RECORDED INFORMATION:
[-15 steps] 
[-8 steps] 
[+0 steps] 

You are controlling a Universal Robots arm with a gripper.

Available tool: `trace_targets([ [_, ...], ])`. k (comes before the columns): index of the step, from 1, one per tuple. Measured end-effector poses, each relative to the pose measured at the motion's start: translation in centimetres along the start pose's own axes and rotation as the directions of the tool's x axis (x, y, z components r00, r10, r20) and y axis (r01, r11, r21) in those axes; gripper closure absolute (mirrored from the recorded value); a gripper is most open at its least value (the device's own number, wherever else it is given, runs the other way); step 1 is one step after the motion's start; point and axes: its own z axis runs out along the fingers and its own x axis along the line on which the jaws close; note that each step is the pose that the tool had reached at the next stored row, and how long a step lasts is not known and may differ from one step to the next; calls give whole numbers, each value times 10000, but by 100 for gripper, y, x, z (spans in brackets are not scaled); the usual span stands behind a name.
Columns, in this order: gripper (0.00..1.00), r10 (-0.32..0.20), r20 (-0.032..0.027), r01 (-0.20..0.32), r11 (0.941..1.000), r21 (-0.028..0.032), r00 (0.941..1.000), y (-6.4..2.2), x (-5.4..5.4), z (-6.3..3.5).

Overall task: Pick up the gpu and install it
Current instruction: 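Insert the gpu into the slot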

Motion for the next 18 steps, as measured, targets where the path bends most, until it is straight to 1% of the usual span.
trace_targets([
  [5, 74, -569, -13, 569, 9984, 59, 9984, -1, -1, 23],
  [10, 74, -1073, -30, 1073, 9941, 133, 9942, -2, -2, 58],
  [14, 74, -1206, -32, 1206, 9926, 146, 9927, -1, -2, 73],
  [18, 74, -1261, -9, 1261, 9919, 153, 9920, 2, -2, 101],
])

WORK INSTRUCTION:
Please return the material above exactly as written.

YOUR RESPONSE:
[-15 steps] 
[-8 steps] 
[+0 steps] 

You are controlling a Universal Robots arm with a gripper.

Available tool: `trace_targets([ [_, ...], ])`. k (comes before the columns): index of the step, from 1, one per tuple. Measured end-effector poses, each relative to the pose measured at the motion's start: translation in centimetres along the start pose's own axes and rotation as the directions of the tool's x axis (x, y, z components r00, r10, r20) and y axis (r01, r11, r21) in those axes; gripper closure absolute (mirrored from the recorded value); a gripper is most open at its least value (the device's own number, wherever else it is given, runs the other way); step 1 is one step after the motion's start; point and axes: its own z axis runs out along the fingers and its own x axis along the line on which the jaws close; note that each step is the pose that the tool had reached at the next stored row, and how long a step lasts is not known and may differ from one step to the next; calls give whole numbers, each value times 10000, but by 100 for gripper, y, x, z (spans in brackets are not scaled); the usual span stands behind a name.
Columns, in this order: gripper (0.00..1.00), r10 (-0.32..0.20), r20 (-0.032..0.027), r01 (-0.20..0.32), r11 (0.941..1.000), r21 (-0.028..0.032), r00 (0.941..1.000), y (-6.4..2.2), x (-5.4..5.4), z (-6.3..3.5).

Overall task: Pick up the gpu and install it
Current instruction: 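Insert the gpu into the slot
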
Motion for the next 18 steps, as measured, targets where the path bends most, until it is straight to 1% of the usual span.
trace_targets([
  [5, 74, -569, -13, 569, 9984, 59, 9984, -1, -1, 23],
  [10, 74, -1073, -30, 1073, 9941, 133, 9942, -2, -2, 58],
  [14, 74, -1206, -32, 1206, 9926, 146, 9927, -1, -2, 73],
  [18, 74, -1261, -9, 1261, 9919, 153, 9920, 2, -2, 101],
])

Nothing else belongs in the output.